+++ Records supplied
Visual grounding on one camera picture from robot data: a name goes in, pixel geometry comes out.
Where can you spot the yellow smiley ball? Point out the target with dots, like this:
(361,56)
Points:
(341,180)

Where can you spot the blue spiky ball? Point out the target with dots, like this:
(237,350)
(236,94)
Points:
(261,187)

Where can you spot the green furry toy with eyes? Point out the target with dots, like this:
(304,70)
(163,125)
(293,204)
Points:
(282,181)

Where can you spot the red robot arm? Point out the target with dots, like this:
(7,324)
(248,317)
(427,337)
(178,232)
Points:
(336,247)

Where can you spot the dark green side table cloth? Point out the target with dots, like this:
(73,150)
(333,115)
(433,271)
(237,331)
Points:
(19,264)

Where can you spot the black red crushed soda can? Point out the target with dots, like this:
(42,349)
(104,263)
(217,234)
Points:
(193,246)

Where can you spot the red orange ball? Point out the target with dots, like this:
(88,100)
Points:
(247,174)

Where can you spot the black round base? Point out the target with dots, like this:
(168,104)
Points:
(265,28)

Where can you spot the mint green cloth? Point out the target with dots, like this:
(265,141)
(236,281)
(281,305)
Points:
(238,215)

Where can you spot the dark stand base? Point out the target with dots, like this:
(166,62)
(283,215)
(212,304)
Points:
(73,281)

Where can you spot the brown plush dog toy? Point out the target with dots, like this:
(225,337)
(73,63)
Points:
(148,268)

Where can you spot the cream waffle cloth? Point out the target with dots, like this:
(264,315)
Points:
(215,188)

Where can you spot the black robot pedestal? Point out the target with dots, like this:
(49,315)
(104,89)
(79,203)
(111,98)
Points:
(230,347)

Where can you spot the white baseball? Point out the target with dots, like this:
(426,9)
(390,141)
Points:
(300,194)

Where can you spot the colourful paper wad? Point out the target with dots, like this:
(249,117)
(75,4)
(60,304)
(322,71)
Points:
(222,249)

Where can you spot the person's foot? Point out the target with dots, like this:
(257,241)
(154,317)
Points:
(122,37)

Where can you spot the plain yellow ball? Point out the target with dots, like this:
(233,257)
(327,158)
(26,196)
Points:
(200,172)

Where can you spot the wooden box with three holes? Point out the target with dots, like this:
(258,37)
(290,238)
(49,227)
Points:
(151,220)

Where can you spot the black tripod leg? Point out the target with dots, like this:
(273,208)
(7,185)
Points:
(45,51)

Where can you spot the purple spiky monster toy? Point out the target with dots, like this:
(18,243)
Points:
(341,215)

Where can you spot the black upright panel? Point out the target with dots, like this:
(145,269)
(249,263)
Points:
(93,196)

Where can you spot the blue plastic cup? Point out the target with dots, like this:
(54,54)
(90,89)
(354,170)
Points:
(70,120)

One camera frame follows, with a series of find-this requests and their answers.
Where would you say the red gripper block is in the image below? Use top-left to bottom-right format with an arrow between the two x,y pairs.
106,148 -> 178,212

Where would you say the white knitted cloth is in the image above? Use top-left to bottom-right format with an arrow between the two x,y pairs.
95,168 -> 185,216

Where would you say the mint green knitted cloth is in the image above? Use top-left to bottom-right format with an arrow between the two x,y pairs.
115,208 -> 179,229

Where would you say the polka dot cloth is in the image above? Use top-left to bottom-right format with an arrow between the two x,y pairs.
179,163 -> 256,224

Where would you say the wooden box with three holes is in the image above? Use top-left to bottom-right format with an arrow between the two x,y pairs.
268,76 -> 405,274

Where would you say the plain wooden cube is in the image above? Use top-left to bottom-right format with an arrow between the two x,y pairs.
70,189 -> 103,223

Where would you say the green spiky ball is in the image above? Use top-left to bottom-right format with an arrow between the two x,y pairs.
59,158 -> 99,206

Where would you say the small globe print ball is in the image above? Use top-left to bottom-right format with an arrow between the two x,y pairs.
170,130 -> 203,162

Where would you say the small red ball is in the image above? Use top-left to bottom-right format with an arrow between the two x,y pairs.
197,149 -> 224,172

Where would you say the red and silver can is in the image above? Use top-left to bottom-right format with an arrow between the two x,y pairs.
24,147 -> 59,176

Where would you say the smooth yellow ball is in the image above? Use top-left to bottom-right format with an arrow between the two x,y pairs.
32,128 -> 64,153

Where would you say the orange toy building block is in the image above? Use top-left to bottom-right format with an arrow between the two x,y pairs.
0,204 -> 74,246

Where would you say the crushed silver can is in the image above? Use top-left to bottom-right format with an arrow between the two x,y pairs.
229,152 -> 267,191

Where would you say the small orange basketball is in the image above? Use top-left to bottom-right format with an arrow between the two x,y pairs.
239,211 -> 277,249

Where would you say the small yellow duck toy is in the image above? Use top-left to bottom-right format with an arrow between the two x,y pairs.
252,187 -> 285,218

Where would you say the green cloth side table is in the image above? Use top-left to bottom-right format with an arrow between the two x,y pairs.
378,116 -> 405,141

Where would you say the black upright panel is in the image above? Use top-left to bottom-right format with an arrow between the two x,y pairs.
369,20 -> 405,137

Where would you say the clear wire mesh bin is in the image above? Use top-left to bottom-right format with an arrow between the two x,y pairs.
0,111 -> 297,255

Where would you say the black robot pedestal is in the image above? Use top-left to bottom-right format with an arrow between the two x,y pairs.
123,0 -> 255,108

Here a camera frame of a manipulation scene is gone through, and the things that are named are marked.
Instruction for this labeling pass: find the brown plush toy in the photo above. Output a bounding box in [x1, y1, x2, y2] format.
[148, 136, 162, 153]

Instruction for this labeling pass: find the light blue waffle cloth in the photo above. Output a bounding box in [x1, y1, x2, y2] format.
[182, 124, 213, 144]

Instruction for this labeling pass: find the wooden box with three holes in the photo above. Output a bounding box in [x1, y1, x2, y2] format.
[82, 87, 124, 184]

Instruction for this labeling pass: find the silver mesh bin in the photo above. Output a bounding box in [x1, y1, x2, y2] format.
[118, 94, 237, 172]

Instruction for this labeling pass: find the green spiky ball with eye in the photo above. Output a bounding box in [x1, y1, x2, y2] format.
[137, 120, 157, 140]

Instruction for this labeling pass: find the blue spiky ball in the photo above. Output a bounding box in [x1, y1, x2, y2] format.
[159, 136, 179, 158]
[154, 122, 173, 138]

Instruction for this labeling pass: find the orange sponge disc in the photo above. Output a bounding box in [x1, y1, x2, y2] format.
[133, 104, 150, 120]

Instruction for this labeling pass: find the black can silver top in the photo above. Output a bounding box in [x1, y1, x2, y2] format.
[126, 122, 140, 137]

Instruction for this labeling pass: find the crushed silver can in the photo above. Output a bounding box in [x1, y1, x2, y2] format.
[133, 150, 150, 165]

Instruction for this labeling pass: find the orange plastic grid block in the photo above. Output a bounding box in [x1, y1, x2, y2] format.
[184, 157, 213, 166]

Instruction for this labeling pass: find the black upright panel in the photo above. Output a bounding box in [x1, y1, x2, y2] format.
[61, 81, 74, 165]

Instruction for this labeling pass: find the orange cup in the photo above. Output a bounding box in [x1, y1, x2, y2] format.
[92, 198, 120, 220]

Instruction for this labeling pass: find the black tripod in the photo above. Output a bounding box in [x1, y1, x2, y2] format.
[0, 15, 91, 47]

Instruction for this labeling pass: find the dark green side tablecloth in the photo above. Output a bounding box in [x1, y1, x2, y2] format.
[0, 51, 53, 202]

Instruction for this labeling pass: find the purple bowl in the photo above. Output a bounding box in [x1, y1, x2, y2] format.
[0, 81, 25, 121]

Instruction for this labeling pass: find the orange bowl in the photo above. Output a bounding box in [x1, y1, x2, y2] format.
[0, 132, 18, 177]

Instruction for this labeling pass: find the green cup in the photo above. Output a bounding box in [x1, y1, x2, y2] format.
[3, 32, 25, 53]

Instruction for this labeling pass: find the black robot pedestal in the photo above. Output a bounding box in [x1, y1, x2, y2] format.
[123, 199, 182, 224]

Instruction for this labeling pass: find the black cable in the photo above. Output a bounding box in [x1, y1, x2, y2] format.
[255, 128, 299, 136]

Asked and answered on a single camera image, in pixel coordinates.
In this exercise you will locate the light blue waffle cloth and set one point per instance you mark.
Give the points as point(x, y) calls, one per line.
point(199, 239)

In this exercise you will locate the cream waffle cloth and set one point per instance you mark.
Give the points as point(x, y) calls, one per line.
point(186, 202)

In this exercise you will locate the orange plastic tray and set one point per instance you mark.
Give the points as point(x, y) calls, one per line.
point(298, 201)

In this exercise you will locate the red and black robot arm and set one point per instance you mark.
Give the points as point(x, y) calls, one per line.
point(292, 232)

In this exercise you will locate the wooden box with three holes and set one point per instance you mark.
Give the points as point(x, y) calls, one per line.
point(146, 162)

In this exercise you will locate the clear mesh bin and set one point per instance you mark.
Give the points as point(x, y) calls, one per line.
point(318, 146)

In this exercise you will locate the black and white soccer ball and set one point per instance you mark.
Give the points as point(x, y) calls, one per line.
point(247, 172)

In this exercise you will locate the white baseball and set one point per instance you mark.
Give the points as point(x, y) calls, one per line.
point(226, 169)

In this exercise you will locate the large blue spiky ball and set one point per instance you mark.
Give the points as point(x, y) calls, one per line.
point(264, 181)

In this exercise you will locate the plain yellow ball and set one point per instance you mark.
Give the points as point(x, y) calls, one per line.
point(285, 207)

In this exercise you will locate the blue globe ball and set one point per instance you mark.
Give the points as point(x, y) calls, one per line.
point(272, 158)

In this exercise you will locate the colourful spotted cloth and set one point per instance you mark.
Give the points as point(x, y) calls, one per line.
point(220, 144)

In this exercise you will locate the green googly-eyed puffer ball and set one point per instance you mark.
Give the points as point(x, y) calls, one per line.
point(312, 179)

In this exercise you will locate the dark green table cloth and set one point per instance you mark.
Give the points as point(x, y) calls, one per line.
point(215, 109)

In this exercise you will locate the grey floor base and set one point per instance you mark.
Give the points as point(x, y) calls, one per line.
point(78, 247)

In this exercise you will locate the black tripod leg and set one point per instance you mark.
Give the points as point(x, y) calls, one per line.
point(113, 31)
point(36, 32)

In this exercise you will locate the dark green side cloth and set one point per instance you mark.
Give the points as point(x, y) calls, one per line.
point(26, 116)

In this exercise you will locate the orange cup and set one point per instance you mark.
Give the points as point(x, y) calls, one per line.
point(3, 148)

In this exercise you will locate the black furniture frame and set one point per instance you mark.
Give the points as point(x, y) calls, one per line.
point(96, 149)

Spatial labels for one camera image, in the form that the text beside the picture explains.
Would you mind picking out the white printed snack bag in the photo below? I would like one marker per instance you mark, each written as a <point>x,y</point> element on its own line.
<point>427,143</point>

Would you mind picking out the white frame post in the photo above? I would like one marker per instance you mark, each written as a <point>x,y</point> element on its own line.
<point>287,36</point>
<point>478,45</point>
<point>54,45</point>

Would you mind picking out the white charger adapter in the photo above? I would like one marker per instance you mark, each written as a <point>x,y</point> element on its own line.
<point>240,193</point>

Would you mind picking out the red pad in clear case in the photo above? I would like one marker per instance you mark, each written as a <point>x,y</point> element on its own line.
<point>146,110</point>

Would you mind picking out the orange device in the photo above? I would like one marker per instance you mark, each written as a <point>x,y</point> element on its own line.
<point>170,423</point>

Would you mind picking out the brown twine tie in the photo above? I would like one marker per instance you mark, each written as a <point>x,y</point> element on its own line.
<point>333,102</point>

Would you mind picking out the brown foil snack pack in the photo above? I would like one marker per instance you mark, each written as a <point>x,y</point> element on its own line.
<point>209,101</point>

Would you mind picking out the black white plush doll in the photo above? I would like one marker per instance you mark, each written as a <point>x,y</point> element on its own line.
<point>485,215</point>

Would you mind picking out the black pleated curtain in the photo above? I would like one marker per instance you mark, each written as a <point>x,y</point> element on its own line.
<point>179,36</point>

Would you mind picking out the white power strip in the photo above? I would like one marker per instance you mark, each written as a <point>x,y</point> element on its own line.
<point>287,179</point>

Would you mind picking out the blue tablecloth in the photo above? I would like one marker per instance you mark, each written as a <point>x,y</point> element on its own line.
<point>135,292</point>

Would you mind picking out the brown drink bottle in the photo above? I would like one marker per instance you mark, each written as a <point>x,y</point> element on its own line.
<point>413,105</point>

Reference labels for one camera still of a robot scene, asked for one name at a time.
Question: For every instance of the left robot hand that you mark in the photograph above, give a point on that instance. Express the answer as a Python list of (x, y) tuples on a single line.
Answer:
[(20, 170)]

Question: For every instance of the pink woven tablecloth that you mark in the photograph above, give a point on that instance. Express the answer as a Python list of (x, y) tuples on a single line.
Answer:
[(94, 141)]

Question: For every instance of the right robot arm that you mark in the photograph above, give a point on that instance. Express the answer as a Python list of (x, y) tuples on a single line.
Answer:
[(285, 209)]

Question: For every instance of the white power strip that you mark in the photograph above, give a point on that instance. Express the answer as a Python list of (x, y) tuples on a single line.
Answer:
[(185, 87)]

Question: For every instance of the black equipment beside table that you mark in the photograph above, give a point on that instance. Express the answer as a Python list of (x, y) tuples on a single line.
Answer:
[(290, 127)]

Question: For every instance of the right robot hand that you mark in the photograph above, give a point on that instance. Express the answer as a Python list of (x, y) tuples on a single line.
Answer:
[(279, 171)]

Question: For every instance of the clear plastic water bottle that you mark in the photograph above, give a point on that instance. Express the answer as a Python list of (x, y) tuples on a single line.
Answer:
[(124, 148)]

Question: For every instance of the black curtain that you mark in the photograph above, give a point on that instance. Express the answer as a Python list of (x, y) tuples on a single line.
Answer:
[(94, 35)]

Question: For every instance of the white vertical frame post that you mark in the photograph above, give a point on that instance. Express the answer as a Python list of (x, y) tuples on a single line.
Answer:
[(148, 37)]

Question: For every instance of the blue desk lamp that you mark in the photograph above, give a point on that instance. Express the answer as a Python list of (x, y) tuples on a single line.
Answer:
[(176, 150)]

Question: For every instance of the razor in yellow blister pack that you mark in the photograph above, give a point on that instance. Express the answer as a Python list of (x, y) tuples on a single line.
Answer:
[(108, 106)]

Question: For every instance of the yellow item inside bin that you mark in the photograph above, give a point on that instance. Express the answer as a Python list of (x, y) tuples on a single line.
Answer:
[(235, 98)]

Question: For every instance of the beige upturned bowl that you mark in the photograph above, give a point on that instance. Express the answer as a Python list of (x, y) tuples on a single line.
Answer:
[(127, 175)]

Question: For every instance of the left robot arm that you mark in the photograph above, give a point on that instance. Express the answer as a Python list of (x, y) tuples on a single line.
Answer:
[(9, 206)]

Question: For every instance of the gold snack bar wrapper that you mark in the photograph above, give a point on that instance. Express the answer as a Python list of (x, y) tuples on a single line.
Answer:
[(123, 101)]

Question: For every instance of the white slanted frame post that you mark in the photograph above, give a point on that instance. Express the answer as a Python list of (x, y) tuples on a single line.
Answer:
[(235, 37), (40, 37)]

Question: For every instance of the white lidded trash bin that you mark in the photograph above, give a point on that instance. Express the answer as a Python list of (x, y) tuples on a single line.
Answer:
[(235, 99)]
++++++
**Aim of the exercise**
Working from the records above, write out verbatim only the lines from the line containing "In this exercise you will locate the dark green side" through the line containing "In this exercise you will locate the orange cup".

**Task solution**
In this exercise you will locate the dark green side cloth and set one point per instance you mark.
Give the points as point(x, y) calls, one per line.
point(26, 116)

In this exercise you will locate the orange cup and set one point per instance you mark.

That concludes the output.